Beginning with the line below that contains "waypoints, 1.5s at" and ending with the line that contains "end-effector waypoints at", retype every line exactly. Pictures are not copied.

★ ★ ★ ★

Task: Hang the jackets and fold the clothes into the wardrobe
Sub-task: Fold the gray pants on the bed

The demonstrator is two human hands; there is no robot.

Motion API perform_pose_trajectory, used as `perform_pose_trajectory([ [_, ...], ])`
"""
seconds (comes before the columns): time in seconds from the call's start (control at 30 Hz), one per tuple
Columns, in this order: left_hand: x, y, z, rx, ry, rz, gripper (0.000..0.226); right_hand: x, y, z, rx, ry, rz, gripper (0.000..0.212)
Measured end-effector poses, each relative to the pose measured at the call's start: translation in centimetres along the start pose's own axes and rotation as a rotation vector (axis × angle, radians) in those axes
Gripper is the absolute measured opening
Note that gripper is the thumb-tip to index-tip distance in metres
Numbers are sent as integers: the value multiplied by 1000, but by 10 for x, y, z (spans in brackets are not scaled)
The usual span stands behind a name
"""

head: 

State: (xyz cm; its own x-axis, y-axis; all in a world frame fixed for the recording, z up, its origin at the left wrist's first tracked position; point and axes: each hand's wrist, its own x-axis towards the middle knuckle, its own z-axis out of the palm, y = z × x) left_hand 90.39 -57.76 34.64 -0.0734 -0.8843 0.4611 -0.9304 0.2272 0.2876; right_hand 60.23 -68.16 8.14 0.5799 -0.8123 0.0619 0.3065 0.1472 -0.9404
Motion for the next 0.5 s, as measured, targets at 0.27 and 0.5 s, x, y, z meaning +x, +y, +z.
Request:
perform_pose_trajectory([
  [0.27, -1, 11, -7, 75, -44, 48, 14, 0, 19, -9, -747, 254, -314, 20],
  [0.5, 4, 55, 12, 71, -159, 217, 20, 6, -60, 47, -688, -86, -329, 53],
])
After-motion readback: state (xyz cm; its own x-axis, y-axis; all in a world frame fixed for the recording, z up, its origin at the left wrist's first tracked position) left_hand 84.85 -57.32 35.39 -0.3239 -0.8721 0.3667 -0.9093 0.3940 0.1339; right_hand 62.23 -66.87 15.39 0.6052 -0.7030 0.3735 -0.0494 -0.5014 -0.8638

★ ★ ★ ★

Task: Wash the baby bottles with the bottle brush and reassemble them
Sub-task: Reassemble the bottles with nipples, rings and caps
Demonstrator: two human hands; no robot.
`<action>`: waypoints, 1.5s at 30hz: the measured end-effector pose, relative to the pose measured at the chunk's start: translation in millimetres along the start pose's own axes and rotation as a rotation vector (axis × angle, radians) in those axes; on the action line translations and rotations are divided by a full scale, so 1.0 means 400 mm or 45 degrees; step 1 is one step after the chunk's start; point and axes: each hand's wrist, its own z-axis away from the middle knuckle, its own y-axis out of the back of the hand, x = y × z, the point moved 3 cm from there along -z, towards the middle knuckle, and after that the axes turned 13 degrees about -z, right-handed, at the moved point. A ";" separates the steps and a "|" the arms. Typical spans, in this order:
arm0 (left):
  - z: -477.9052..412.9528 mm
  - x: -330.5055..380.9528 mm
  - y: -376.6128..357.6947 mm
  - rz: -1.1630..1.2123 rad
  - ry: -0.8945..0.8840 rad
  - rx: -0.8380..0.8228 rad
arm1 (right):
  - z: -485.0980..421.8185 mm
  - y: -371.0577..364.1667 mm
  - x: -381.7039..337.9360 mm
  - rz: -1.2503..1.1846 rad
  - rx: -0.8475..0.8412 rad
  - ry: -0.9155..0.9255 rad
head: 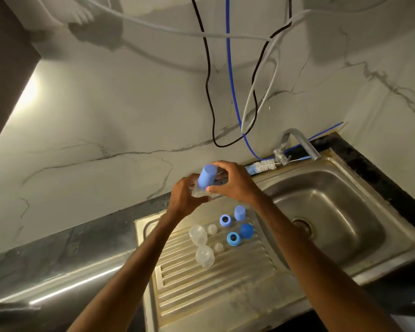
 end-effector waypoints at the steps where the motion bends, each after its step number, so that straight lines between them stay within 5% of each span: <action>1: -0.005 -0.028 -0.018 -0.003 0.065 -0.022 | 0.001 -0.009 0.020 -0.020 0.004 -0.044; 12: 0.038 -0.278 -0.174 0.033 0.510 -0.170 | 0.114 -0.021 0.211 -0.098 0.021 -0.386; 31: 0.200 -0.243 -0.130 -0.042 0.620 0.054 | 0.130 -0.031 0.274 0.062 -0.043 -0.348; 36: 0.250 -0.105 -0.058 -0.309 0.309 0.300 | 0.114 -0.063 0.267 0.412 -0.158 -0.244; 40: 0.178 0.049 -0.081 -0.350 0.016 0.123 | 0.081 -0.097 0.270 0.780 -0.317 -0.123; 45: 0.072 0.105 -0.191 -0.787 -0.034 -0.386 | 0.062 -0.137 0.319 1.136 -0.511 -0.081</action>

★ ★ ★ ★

Expected answer:
`<action>`: waypoints, 1.5s at 30hz: the measured end-effector pose, relative to the pose measured at the chunk's start: translation in millimetres along the start pose's own axes and rotation as a rotation vector (axis × angle, radians) in those axes; on the action line translations and rotations are divided by a full scale, so 1.0 means 400 mm or 45 degrees; step 1 is one step after the chunk's start; point and axes: each hand's wrist, its own z-axis away from the middle knuckle, its own y-axis out of the back of the hand, x = y × z, the point moved 3 cm from there along -z, towards the middle knuckle, and after that the axes turned 13 degrees about -z, right-handed, at the moved point. A ";" separates the steps and a "|" the arms. Typical spans, in this order:
arm0 (left):
  - z: -477.9052..412.9528 mm
  - x: -330.5055..380.9528 mm
  - y: -376.6128..357.6947 mm
  - rz: -1.1630..1.2123 rad
  - ry: -0.8945..0.8840 rad
  - rx: -0.8380..0.8228 rad
arm1 (right):
  - z: -485.0980..421.8185 mm
  - y: -371.0577..364.1667 mm
  - x: -381.7039..337.9360 mm
  - rz: -1.2503..1.1846 rad
  - rx: -0.8475..0.8412 rad
  - ry: -0.9155..0.9255 rad
head: 
 end-effector waypoints at the steps where the motion bends, each after its step number, so that straight lines between them stay within 5% of each span: <action>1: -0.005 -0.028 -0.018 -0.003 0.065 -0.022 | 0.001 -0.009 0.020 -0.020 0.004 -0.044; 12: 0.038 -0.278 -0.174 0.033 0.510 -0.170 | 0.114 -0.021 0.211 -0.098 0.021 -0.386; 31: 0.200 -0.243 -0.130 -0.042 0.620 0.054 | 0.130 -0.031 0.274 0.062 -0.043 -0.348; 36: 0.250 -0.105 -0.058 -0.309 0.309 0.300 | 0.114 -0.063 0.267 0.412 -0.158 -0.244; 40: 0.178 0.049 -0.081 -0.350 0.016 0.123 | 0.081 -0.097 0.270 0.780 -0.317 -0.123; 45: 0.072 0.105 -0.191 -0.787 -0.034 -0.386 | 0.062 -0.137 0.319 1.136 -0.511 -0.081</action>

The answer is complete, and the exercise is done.